Matrix calculus tutorial and reference based on Jan R. Magnus' "A gentle introduction to matrix calculus". Provides tools, theorems, and worked examples for matrix differential calculus including trace, Kronecker product, vec operator, commutation matrix, duplication matrix, first and second derivatives, optimization, and applications in statistics and econometrics.

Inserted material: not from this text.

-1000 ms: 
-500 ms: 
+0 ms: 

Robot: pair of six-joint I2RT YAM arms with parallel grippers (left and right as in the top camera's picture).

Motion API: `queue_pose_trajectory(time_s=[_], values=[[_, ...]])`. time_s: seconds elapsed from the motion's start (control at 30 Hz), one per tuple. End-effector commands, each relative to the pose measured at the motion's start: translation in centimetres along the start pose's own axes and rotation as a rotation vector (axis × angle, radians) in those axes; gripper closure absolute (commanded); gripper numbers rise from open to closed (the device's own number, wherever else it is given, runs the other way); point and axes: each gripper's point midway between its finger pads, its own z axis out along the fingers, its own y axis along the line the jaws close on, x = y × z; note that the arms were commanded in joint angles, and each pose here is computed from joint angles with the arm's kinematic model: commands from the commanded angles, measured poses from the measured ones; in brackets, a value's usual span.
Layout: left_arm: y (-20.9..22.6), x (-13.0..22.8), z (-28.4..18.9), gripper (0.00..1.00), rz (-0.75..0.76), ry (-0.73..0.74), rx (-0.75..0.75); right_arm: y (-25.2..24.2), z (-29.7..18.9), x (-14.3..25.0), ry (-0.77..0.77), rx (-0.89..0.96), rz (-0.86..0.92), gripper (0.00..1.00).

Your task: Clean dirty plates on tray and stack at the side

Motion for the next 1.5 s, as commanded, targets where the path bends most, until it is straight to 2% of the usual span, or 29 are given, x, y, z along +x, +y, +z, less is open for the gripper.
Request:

Use when users ask about matrix derivatives, matrix differential calculus, optimization with matrices, Kronecker products, vec operators, or need help solving matrix calculus problems.
Resources
3Install
npx skillscat add victorrustless969/matrix-calculus Install via the SkillsCat registry.
Matrix Calculus
Matrix calculus tutorial based on Jan R. Magnus' "A gentle introduction to matrix calculus" - a comprehensive guide to matrix differential calculus with applications in statistics, econometrics, and optimization.
Core Concepts
Matrix calculus rests on two pillars and requires six tools:
Two Pillars
- Correct definition of matrix derivative (Section 3)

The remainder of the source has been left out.